それまでジュウロウが立っていた場所が次々に爆裂していく。
何もない筈なのに空間そのものが爆発しているのだ。
それは小規模の爆発ではあるが、仮にまともに受ければ火傷で済めば恩の字であろう。
実際アイラは空間を爆破している訳ではなく、空気中の塵やら埃を核として激しく燃焼させているに過ぎない。
詠唱を伴わないのはそれが術ではなく、ドライゼンのそれと同様に固有の能力であるからだろう。
アイラが無意識で放つ殺気をジュウロウは感じ取り、不可視にして不可避のはずのそれを次々回避していく。

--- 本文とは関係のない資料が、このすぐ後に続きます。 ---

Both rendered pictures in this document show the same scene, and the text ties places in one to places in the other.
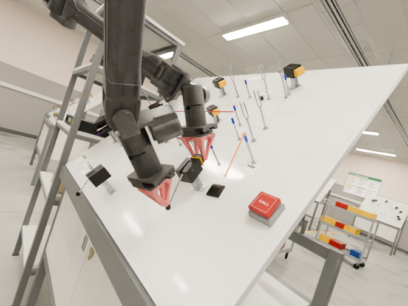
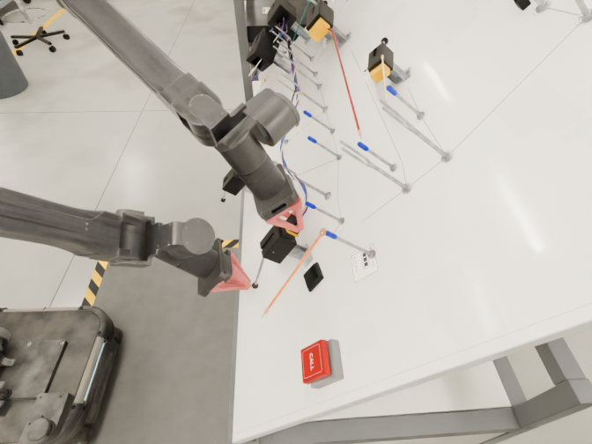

回避だけではない、回避行動と同時に少しずつアイラへの距離を詰めていく。
ジュウロウの刀が閃いた。
――秘剣・気想殺
殺意充満する殺しの一刀がアイラの眼前の虚空を切り裂く。
これは虚の剣だ。
対象の眼前に虚空に対象の姿を思い描き、それを殺す積もりで剣を振る。
本気の殺気、本気の殺意。
対象はさながら自身が斬られたかの様な錯覚を覚え、体を硬直させる。
拳闘で言うならばけん制の左拳といった所だろう。
素人が使えばただの空振りで終わるが、達人が使えば相手は虚実の区別がつかなくなり、決定的な隙を生むだろう。
◆◆◆
(そんな!?届かないはずなのに!なぜ斬られる!?)
アイラは自身の肩口からざっくりと一刀に切り捨てられた自身を幻視した。
真っ赤に吹き出す血すらも視える気がしていた。
だがすぐにそれは質の悪いフェイントの様なものだったと気付く。
しかし気付いた時にはもう遅いのだ。
ジュウロウはアイラに肉薄し、その剣を…後背へ振った。
金属と金属がぶつかる音。
「ドライゼン!」
アイラが叫ぶ。
『顔無しの』ドライゼンがいつのまにか戦線復帰し、ジュウロウの背に短刀を振り下ろそうとしていたのだ。
短刀の切っ先が触れるか触れないか、その刹那にジュウロウは殺気を感得し、ドライゼンの一撃を防いだ。
ドライゼンは確かに己の存在感を操作できる。
だが存在感を操作できても殺気などといったものは話が別だ。
とはいえ、相手がジュウロウの様な極東育ちの達人でなければ凶刃が背に埋まっていた事は間違いない。
極東の人間は“気”のあしらいにかけては特に優れている。